松島の月
松尾芭蕉を奥の細道へ旅立せるきっかけになったのが、松島の月たったとも言われています。その幻想的な「松島の月」とはどんなものなのでしょう。それは、松島湾の水面に映える美しい月の姿が、「金波」「銀波」と呼ばれる二つの顔を見せることによるのかも知れません。満月前後の数日間、月が上ってすぐの海面は金色で、その様子が「金波」、少し時間が経って、月が天中近くに上ると、今度は海面が銀色になります。これが「銀波」というわけです。
この月は、多くの文人や著名人たちを魅了したようです。1922年に訪れたアインシュタインは、月の美しさに心を奪われ「どんな名工の絵でも、どんな精巧な写真でもこういう自然の美は見られない。日本に来て初めての景色だ」と感激の声を放ったと伝えられています。まさに、「月月に月見る月は多けれど、月見る月はこの月の月」といった心境なのかもしれませんね。
ところで、この松島が2013年12月6日、カンボジア王国カンポット州で開催された「第9回世界で最も美しい湾クラブ」へ加盟を認められました。
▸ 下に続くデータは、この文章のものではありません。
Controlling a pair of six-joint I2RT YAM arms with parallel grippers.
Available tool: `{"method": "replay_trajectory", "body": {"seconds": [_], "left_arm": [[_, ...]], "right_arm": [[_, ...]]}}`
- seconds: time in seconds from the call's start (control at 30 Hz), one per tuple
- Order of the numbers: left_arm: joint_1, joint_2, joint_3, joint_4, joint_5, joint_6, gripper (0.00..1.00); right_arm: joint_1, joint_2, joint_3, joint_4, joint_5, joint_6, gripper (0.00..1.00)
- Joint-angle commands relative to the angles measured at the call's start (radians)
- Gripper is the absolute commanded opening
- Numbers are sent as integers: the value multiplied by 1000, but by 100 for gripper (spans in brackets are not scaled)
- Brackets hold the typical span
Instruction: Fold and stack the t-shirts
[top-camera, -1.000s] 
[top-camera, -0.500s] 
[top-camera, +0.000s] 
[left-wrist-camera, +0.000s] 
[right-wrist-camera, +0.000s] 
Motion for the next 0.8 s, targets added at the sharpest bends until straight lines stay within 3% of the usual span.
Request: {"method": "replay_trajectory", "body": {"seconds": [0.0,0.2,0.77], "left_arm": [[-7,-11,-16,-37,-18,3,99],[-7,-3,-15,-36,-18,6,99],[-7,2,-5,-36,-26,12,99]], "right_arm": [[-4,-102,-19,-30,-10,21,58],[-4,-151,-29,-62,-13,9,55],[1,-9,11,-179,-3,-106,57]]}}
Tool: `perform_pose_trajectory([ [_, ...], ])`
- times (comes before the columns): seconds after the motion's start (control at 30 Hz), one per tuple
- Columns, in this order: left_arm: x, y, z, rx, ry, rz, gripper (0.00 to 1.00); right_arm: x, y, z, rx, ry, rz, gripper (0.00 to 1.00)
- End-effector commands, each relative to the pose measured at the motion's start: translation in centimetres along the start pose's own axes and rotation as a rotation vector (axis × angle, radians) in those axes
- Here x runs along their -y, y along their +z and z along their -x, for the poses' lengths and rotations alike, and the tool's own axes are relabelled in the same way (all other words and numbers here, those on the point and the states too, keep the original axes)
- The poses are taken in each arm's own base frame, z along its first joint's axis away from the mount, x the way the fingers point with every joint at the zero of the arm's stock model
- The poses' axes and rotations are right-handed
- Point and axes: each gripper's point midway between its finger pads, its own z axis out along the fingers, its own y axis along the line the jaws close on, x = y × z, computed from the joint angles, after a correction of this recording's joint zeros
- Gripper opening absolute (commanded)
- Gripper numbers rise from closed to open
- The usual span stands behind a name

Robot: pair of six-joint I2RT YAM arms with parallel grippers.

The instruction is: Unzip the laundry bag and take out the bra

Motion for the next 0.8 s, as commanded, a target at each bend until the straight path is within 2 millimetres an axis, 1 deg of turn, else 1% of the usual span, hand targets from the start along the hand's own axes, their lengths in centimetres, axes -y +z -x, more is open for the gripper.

この世界で最も美しい湾クラブとは、1997年に湾を活用した観光振興や地球環境保護、環境資源の保全を目的にフランスのヴァンヌ市(モルピアン湾観光局)に本部を置く非政府組織(NGO)「世界で最も美しい湾クラブ」が設立され、現在、フランスのモンサンミッシュル湾をはじめ、ベトナムのハロン湾、アメリカのサンフランシスコ湾、韓国のヨス湾など、松島を含む40湾が加盟しています。